The task -
The answer must be a single number: how many lines in this listing hold the word "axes".

Dataset section -
[Start of section]

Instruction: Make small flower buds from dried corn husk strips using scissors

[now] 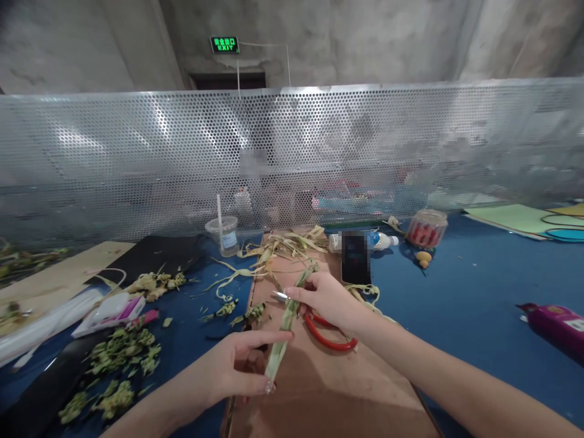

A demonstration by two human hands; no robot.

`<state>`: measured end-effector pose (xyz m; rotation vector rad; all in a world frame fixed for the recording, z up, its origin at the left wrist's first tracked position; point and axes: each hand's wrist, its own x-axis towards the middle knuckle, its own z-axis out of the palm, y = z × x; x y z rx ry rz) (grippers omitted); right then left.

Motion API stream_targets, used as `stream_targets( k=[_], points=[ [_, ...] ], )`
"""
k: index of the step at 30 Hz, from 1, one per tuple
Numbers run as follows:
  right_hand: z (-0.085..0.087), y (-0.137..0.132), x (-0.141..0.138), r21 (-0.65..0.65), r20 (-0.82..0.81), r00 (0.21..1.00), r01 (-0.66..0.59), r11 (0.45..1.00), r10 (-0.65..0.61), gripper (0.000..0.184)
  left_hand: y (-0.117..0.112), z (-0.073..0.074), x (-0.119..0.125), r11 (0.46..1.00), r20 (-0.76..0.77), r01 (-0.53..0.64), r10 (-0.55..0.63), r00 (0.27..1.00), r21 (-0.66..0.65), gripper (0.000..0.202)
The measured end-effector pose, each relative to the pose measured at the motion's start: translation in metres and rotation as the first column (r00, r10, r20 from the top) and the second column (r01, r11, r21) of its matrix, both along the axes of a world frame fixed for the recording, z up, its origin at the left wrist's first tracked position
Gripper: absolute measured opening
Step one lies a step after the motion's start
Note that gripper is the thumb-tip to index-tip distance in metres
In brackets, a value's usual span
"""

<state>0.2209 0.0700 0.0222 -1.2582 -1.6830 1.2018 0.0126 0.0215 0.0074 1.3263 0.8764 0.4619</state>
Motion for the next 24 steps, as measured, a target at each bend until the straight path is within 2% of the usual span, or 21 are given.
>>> stream_targets(
  k=[4, 9, 13, 16, 22, 24],
  points=[
    [-0.002, 0.003, -0.001, 0.015, 0.005, 1.0, -0.027, 1.0, 0.027, 0.032, 0.001, -0.003, 0.003, 1.0, 0.004, -0.018, 0.018, 1.0, 0.002, 0.057],
    [0.004, -0.001, -0.001, 0.039, 0.049, 0.998, -0.049, 0.998, 0.047, 0.033, -0.002, 0.001, 0.005, 1.0, 0.043, -0.011, 0.012, 0.999, -0.024, 0.05],
    [0.012, -0.006, -0.002, 0.041, 0.084, 0.995, -0.064, 0.997, 0.06, 0.034, -0.002, 0.0, 0.007, 0.994, 0.063, -0.11, 0.109, 0.992, 0.015, 0.037],
    [0.011, -0.006, -0.006, 0.073, 0.058, 0.994, -0.094, 0.993, 0.09, 0.036, -0.001, -0.006, 0.008, 0.988, 0.055, -0.156, 0.155, 0.986, 0.014, 0.035],
    [-0.003, 0.013, -0.003, 0.026, 0.069, 0.991, -0.118, 0.993, 0.116, 0.041, -0.002, -0.011, 0.01, 0.962, 0.199, -0.164, 0.209, 0.957, -0.22, 0.035],
    [-0.005, 0.023, 0.008, 0.056, 0.157, 0.974, -0.174, 0.983, 0.164, 0.043, -0.001, -0.009, 0.009, 0.95, 0.268, -0.167, 0.239, 0.933, -0.265, 0.033]
  ],
)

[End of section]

Solution to the exercise -
2